## About this task
In the records below, find the line holding "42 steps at" and the line holding "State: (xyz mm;". Set down both, with every line between them, exactly.

## Data records
>>>

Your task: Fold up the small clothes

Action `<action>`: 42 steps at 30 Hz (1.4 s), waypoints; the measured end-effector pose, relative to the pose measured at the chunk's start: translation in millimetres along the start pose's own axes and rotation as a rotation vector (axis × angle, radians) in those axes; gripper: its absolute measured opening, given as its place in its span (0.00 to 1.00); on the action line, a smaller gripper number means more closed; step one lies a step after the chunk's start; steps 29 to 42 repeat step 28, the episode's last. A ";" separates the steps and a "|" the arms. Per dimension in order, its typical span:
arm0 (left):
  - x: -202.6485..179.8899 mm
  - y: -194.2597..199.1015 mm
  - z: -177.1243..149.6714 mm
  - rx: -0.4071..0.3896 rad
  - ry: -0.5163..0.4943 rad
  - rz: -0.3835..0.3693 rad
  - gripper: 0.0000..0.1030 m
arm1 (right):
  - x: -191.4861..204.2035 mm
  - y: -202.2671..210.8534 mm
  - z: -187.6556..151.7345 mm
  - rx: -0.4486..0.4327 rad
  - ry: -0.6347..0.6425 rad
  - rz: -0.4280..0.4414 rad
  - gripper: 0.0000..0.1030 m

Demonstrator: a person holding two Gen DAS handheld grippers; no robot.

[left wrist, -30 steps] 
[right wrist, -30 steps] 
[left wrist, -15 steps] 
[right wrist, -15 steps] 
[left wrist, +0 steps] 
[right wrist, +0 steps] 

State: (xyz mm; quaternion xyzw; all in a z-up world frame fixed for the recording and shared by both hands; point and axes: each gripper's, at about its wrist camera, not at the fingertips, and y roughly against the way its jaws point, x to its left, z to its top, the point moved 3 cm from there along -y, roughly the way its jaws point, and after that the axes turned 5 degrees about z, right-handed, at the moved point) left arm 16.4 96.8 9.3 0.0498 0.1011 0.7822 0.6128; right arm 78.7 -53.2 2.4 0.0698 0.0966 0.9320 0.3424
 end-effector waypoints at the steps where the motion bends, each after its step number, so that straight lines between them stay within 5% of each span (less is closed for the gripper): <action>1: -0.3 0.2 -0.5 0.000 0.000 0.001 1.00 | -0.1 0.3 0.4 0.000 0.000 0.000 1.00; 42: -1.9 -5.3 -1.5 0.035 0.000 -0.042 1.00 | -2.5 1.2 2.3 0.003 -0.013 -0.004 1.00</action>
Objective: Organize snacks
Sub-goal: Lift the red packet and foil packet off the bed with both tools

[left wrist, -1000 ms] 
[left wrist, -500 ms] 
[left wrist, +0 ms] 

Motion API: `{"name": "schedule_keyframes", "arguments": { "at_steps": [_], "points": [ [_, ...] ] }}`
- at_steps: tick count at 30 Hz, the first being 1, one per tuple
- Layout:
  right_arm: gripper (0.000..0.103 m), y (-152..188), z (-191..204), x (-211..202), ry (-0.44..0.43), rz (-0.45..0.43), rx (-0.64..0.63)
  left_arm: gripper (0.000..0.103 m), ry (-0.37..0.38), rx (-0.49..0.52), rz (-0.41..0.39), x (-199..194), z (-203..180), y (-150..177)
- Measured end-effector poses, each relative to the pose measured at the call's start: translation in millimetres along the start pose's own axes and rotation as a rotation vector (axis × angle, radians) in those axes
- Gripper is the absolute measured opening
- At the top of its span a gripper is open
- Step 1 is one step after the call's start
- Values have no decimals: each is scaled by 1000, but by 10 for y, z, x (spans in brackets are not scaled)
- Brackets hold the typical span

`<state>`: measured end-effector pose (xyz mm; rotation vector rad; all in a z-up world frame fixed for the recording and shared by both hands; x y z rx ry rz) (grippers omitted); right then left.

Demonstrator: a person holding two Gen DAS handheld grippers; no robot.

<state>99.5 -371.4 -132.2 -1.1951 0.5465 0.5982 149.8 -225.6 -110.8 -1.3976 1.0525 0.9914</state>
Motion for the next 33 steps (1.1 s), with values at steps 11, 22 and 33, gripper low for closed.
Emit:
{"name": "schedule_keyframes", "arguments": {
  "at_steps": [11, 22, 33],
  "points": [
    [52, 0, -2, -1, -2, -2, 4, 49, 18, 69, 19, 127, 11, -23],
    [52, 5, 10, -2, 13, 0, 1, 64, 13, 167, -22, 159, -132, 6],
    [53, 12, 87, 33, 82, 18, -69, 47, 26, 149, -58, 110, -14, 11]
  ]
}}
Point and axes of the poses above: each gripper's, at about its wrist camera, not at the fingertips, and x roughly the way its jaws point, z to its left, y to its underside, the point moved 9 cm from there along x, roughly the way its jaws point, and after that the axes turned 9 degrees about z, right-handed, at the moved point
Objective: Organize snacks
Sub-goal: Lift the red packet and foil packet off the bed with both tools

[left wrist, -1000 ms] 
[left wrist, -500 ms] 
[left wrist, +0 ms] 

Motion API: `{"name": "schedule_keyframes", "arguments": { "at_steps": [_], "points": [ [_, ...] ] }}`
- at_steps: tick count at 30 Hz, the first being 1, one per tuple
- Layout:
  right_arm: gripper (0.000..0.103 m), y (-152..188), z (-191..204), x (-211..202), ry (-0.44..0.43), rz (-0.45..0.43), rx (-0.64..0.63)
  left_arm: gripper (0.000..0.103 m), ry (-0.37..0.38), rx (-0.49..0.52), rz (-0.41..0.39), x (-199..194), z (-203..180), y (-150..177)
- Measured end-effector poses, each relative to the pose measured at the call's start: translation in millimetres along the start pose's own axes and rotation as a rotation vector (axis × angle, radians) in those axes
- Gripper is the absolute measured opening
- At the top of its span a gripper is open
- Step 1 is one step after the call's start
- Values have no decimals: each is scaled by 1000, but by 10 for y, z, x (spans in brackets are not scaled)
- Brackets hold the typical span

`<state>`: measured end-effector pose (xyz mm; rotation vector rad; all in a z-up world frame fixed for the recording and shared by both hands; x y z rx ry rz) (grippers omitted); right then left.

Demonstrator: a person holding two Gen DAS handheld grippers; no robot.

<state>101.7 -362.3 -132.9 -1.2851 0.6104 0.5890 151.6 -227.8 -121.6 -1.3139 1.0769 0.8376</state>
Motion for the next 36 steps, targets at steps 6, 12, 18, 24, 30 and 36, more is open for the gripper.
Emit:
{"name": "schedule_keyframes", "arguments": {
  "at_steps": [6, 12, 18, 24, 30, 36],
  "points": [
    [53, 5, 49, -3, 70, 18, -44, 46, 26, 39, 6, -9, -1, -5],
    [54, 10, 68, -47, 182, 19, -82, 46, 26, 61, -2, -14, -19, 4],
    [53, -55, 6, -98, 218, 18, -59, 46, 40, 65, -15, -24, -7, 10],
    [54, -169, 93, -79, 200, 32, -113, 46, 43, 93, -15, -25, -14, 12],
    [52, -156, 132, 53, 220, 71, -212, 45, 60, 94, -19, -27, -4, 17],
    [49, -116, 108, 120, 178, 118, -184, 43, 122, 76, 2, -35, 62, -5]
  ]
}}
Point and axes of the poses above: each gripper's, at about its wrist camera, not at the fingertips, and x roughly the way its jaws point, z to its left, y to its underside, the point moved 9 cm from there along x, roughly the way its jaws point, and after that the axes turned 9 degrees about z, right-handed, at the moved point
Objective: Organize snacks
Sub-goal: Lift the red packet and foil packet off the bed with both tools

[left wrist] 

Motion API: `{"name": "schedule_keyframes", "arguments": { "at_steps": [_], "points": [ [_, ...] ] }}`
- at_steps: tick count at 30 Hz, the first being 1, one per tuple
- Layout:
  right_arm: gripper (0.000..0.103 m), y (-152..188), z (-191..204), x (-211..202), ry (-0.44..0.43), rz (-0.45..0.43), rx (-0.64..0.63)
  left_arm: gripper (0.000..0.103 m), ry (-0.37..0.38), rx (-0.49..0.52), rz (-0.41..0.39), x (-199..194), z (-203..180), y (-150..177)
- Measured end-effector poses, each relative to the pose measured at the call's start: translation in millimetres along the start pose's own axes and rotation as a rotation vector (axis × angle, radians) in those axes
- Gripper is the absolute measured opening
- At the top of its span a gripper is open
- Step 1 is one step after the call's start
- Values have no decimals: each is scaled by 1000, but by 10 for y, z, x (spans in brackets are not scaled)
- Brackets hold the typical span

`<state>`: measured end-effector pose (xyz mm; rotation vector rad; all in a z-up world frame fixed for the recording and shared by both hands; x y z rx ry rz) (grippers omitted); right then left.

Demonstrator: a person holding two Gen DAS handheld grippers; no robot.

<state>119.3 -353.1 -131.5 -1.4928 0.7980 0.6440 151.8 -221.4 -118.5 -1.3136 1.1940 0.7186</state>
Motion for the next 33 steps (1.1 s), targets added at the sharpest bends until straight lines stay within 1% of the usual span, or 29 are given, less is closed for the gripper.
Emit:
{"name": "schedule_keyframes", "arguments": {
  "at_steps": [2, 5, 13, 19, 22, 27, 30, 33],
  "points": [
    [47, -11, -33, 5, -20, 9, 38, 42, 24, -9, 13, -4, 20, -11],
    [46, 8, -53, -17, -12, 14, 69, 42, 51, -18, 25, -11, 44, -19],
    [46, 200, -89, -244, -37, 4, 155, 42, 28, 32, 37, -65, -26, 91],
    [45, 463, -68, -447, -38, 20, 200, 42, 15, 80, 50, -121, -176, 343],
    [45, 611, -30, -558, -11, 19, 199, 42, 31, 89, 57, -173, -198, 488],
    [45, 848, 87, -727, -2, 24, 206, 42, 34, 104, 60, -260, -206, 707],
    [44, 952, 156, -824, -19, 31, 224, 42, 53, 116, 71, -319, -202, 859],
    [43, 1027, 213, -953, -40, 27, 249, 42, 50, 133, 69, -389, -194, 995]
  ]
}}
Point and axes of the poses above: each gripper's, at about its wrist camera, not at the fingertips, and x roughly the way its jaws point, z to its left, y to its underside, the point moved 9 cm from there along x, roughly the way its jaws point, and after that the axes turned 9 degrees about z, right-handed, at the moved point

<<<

## Worked solution
Action `<action>`: 42 steps at 30 Hz (1.4 s), waypoints; the measured end-effector pose, relative to the pose measured at the chunk's start: translation in millimetres along the start pose's own axes and rotation as a rotation vector (axis × angle, radians) in those axes; gripper: its absolute measured opening, given as its place in its span (0.00 to 1.00); on the action line, a smaller gripper number means more closed; step one lies a step after the chunk's start; steps 29 to 42 repeat step 28, the episode's last. A ";" separates the steps and a "|" the arms. Per dimension in order, its typical span:
arm0 (left):
  - x: -202.6485..179.8899 mm
  - y: -194.2597..199.1015 mm
  - z: -177.1243..149.6714 mm
  - rx: -0.4071..0.3896 rad
  - ry: -0.5163..0.4943 rad
  - rz: -0.3835..0.3693 rad
  - gripper: 0.0000..0.1030 m
arm1 (right):
  - x: -191.4861..204.2035 mm
  - y: -202.2671..210.8534 mm
  - z: -187.6556..151.7345 mm
  - rx: -0.4486..0.4327 rad
  - ry: -0.6347..0.6425 rad
  - rz: -0.4280..0.4414 rad
  - gripper: 0.0000..0.1030 m

Demonstrator: a person holding two Gen DAS handheld grippers; no robot.

[left wrist, -30 steps] 
[right wrist, -30 steps] 
[left wrist, -15 steps] 
[right wrist, -15 steps] 
[left wrist, +0 steps] 
[right wrist, +0 steps] 

State: (xyz mm; quaternion xyzw; all in a z-up world frame fixed for the recording and shared by both hands; point and axes: each gripper's, at about its wrist camera, not at the fingertips, and y roughly against the way its jaws point, x to its left, z to its top, the point moved 3 cm from there along -y, roughly the way its jaws point, and after that the axes turned 5 degrees about z, right-handed, at the moved point) left arm 16.4 96.8 9.3 0.0498 0.1011 0.7822 0.6128; right arm 78.7 -53.2 2.4 0.0698 0.0966 0.9320 0.3424

With the output given, the exercise is complete.